Caparrós points out that the GATT relies on the studies by Grossman and Kruegger, based on information from GEMS [10], and by which air quality monitoring is carried out in the main cities of developed and developing countries. To do this, they consider different characteristics (the location of the city, the population density, etc.), relating the levels of contamination with the GDP. per capita of the country to which the city belongs. The GATT focuses on the evolution of SO2 (Sulfur dioxide) because it has the shape of an inverted "U", thus indicating the existence of a positive relationship between trade and economic growth on the environment. In this regard, they were based on the measurement of the level of income that grows with the emission of SO2 up to an inflection point (of US $ 5,000, according to Grossman and Kruegger), and from which then the contamination by this gas begins to be reduced.

Regarding the hypothesis of the GATT and the World Bank (which still does not appear explicitly as “Environmental Kuznets Curve”), Caparrós maintains that it is not valid because it is only fulfilled in the case of SO2 and dissolved oxygen in rivers but not in the in the case of CO2 or in the emission of urban waste (whose levels, on the contrary, skyrocket with the increase in the income level), which –as he concludes- questions its validity.
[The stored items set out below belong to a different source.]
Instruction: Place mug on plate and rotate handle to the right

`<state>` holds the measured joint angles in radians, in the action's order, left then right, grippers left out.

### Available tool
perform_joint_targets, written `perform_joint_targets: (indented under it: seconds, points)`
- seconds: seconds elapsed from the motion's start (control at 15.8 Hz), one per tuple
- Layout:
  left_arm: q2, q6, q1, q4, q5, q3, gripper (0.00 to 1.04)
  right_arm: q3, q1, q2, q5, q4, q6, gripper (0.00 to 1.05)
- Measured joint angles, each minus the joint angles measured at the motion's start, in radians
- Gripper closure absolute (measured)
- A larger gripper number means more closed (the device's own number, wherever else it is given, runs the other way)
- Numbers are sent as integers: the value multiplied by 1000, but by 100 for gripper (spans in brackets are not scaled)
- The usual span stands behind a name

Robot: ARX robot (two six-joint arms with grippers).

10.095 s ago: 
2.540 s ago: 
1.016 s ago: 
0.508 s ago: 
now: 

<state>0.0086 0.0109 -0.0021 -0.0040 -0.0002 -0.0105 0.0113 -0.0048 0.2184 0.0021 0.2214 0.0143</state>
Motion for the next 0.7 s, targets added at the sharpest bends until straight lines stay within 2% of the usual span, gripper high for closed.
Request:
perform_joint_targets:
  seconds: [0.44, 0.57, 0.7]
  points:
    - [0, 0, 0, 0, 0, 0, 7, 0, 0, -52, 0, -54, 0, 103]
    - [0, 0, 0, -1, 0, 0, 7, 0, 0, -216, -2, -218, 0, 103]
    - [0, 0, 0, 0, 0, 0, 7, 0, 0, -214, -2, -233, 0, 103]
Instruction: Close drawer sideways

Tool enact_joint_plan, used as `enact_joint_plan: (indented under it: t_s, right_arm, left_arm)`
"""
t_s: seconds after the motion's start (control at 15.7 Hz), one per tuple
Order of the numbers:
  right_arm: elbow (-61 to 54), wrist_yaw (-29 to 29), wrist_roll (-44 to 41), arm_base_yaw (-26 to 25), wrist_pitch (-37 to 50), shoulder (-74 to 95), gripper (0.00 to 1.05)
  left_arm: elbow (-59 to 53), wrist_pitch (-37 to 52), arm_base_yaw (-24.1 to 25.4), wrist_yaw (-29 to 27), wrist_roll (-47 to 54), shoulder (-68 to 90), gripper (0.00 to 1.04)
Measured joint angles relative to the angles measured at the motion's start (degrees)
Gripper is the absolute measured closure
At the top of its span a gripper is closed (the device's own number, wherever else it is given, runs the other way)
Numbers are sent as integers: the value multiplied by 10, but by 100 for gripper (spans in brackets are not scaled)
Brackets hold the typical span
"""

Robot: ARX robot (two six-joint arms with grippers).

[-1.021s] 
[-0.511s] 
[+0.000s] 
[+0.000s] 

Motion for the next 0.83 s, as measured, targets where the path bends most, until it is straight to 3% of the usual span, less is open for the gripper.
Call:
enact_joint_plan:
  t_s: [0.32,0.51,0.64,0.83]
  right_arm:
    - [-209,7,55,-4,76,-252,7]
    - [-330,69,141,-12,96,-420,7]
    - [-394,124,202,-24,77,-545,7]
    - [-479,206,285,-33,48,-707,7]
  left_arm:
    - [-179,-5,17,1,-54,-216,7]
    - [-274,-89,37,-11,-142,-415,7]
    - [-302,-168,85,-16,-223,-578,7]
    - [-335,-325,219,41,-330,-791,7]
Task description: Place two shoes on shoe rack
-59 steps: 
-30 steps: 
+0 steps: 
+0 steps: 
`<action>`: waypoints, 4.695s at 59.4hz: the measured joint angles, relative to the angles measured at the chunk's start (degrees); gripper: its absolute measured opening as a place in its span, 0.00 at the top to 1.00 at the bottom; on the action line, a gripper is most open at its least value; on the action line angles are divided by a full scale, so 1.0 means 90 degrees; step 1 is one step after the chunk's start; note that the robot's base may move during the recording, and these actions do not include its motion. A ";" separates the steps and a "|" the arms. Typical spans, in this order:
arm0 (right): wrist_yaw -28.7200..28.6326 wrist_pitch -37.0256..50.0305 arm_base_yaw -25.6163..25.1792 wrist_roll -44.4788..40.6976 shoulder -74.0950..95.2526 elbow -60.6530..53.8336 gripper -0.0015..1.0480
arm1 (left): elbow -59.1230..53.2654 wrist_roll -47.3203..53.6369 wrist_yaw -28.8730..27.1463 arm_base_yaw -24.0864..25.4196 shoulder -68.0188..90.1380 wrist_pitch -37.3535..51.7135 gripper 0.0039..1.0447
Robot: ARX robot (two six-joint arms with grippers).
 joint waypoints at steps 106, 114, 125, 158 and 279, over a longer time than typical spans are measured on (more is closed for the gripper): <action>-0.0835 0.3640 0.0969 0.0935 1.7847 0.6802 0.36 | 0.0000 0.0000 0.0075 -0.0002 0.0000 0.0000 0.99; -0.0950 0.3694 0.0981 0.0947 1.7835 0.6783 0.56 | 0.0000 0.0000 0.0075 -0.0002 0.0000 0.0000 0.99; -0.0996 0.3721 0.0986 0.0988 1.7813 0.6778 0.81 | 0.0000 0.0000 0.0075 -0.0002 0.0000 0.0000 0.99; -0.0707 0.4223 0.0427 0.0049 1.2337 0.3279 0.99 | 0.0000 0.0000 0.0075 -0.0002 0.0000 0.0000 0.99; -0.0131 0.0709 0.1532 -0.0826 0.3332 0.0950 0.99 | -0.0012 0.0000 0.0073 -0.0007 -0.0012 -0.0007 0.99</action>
As indicated, based on these studies, Panayotou carries out further work on the effect of growth on other environmental indicators, allowing him to state and use -for the first time in 1993- the expression: hypothesis of the "Environmental Kuznets Curve (CKA)" . We have also mentioned that its foundation is the empirical finding of an inverse relationship –of inverted “U” - between economic income and emissions or concentrations of various polluting gases (SO2, NO2, smog, etc.).

2.2. Controversy on the hypothesis of the Environmental Kuznets Curve: the argument for its existence is inconsistent.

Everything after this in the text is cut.